5)      CUSTOMER WARRANTIES AND ACKNOWLEDGEMENTS.  

a)      Devices. Use of the Services may require compatible device(s), access to the internet, certain software (fees may apply), and periodic updates. Use of the Services may be affected by the performance of these factors. Company reserves the right to limit the number of Mobile Application licenses granted pursuant to this Agreement that may be used on a device. The latest version of required software may be required for certain features. Customer agrees that meeting these requirements is Customer’s responsibility.

b)      Ownership.

i)  Customer acknowledges and agrees that Company and/or its licensors own all legal right, title and interest in and to the Services and the Software, including any and all intellectual property rights that exist therein, whether registered or not, and wherever in the world they may exist. Customer further agrees that the Services (including the Software or any other part thereof) contain proprietary and confidential information that is protected by applicable intellectual property and other laws, including but not limited to copyright. Customer agrees that Customer will not use such proprietary information or materials in any way whatsoever, except for use of the Services in compliance with this Agreement. Customer understands and accepts that no portion of the Services may be reproduced in any form or by any means, except as expressly permitted in this Agreement.  Company operate the Services in compliance with the Online Copyright Infringement Liability Limitation Act (known as “OCILLA”), 17 U.S.C. §§ 512 et. seq., and Digital Millennium Copyright Act (“DMCA”), 12 Stat. 2860 (1998). It is Company’s policy to respond to any infringement notices and take appropriate actions under the DMCA and other applicable intellectual property laws.

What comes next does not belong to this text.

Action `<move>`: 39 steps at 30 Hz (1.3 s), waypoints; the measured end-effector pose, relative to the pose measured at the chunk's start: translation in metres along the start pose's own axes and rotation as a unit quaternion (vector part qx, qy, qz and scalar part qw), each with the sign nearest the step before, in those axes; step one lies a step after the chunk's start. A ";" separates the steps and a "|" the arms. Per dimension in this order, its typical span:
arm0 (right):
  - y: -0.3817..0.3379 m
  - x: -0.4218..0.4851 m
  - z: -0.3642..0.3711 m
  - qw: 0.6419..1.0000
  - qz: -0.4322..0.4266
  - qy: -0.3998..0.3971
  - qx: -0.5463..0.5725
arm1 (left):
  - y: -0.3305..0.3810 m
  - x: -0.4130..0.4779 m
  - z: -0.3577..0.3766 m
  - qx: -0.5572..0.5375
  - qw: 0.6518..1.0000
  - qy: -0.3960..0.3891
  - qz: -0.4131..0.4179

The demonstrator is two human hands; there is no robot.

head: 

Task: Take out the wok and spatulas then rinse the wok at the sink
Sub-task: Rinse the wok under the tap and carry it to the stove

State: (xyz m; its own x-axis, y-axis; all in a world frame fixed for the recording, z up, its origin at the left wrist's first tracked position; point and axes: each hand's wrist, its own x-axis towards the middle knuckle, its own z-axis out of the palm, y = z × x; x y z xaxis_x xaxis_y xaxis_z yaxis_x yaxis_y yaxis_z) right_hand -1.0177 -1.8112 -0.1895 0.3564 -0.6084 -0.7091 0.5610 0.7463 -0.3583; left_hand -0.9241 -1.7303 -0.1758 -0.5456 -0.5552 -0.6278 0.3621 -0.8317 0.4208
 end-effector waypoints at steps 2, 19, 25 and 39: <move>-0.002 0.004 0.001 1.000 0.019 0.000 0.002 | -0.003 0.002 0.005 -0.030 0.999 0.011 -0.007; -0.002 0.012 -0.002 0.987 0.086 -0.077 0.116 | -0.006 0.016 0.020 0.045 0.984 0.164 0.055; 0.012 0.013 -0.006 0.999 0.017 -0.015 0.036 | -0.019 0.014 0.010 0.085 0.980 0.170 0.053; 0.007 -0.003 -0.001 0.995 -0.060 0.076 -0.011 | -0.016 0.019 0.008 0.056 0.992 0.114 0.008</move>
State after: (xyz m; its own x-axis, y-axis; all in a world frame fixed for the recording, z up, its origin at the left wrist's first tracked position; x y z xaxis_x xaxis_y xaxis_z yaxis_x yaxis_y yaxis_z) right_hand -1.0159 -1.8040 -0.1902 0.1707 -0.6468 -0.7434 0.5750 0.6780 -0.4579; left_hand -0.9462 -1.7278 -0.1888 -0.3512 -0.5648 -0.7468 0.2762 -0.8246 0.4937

It is the policy of Company to promptly process and investigate notices of alleged copyright infringement, and take appropriate actions under the DMCA. The DMCA requires that all notices of alleged copyright infringement be in writing. When informing the designated agent of an alleged copyright infringement, the complainant must do the following:

1)                  Identify the copyrighted work that allegedly has been infringed. If multiple copyrighted works at a single online site are involved, please provide a list of the works on that site;

2)                  Describe the material that is claimed to be infringing and provide sufficient information to permit Company to locate that material;

3)                  Provide your contact information, including an address, telephone number, and, if available, an email address;

4)                  Certify or include a statement that the complainant has a good faith belief that the use of the copyright-protected material in the manner complained of is not authorized by the copyright owner, the owner’s agent, or law;

5)                  Certify that the information that you have provided Company is accurate. The complainant should attest under penalty of perjury that the complainant is authorized to enforce the copyrights that have allegedly have been infringed; and

(6)        Include a physical or electronic signature of the copyright owner or person authorized to act on behalf of the owner.

ii) Before the complainant alleges an infringement, complainant should consult copyright materials to confirm that the use is, in fact, infringing. The United States Copyright Office provides basic information, here, which can assist one in determining whether an exception or defense, such as fair use, may apply to the use of your copyrighted work.

iii) Company expects all of the Users of its Service to comply with applicable copyright laws. However, if Company is notified of a claimed copyright infringement, or otherwise becomes aware of facts and circumstances from which infringement is apparent, it will respond appropriately, which may include removing or disabling access to the material that is claimed to be infringing.

iv) Company will follow the procedures outlined in the DMCA with regard to appropriate notifications of the user and the complaining party, acceptance of counter notifications, and, where indicated, “putback” of the alleged infringing material. Refer to the United States Copyright Office for the provisions of the DMCA here.

v) Where it has been clearly established that a User is a repeat offender, Company may, in its sole discretion, terminate that User’s account. Pursuant to the DMCA, Company has designated an agent to receive notification of alleged copyright infringement occurring on web pages or computer servers.

vi) If you believe that your copyrighted work is being infringed on the Service, please notify our designated agent at: support@thought-horizon.com

c)      Content. Customer understands and accepts that all Content is the sole responsibility of the person from whom such Content originated. This means that Customer, and not Company, is solely responsible for any Content that Customer uploads, emails, transmits, stores or otherwise makes available through Customer’s use of the Services. Company does not control the Content, nor does it guarantee the accuracy, integrity or quality of such Content. Customer understands and agrees that Customer’s use of the Services and any Content is solely at Customer’s own risk.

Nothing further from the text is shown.